Jak Flatpak zmienia podejście do zarządzania pakietami na Linuksie?
Od drugiej połowy lutego 2023 roku trudno o nagłówek artykułu dotyczącego Linuksa bez słowa "Flatpak". Najpierw gruchnęła wiadomość, że Ubuntu przestanie go domyślnie wspierać, a teraz okazuje się, że Flapak ma zamiar podbić świat. Ciekawych tego dramatu zachęcam do dalszej lektury.
Zawiązanie się akcji
Instalować aplikacje na dystrybucjach Linuksa można na 101 sposobów. Najbardziej popularne jest używanie managerów pakietów. Jedne preferują twórcy programów, użytkownicy też mają swoich faworytów i koniec końców trzy z nich są najbardziej popularne: AppImage, którego obecny spór w ogóle nie dotyczy i Flatpak ze Snapem.
Za najpopularniejszy uchodzi obecnie Flatpak. Uzasadnienia tego stanu rzeczy można szukać w tym, że aplikacje uruchamiane z jego paczek respektują systemowe ustawienia, dzięki czemu wyglądają jednolicie z resztą systemu. Ponadto jednym z założeń bezpieczeństwa Flatpaka jest wyizolowanie aplikacji i maksymalne ograniczenie wpływu i dostępu na system hostujący paczkę (tak zwany sandboxing). Program dostarczane za jego pośrednictwem można również uruchomić na WSL (Windows Subsystem for Linux), a to kolejny z plusów.
Dramatyczny zwrot
Z kolei Snapcraft (Snap) jest dziełem firmy Canonical, będącej jednocześnie całym kręgosłupem dystrybucji Ubuntu.
I otóż Canonical podjął decyzję o niewspieraniu Flatpaka w sposób domyślny, we wszystkich dystrybucjach przez nich kontrolowanych. Można oczywiście takie wsparcie zapewnić sobie samodzielnie i to bez specjalnego wysiłku, więc nie jest to absolutne odcięcie użytkowników Ubuntu od Flatpaka. Można więc domniemywać, że decyzja ta celuje w najmniej zaawansowanych użytkowników i to oni mają się związać ze Snapem, silnie do niego przyzwyczaić i nie myśleć w przyszłości alternatywach.
Szybka replika
Pojawiło się jednak oświadczenie z planem dla Flatpaka na rok 2023. Wprawdzie nie pojawia się tam ani słowo Ubuntu, ani Canonical, ale widać jednak, że nie składają broni.
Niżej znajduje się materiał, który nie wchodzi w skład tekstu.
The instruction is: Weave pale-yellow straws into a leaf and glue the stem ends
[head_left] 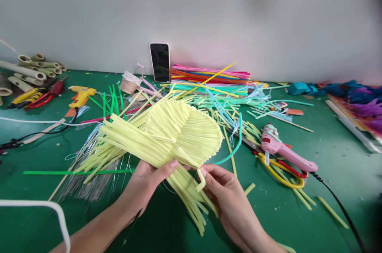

Skrótowo rzecz ujmując, wygląda na to, ze Flatpak ma ambitny plan dalszego rozrostu i stania się wiodącym managerem pakietów. Jednym z kroków na tej drodze ma być wydzielenie się z GNOME Foundation. Testowana jest również nowa strona internetowa. Jak sami jednak przyznają, największym problemem Flatpaka są pieniądze na rozwój tego przedsięwzięcia.
Konkluzja
Trudno mi nie odnieść wrażenia, że Canonical sięgnął po broń, od której krwawi od zawsze. Wszak nie od dziś panuje przekonanie, że dopóki system Linux nie będzie dostarczany jako domyślny system operacyjny dla zwykłych domowych urządzeń, jak to ma miejsce z systemem Windows, tak długo nie będzie popularny. Tę samą metodę wykorzystano teraz do walki o wpływy w kontekście managerów pakietów.
Komu to wyjdzie na dobre, a kto straci? Czas pewnie pokaże, wystarczy cierpliwie poczekać.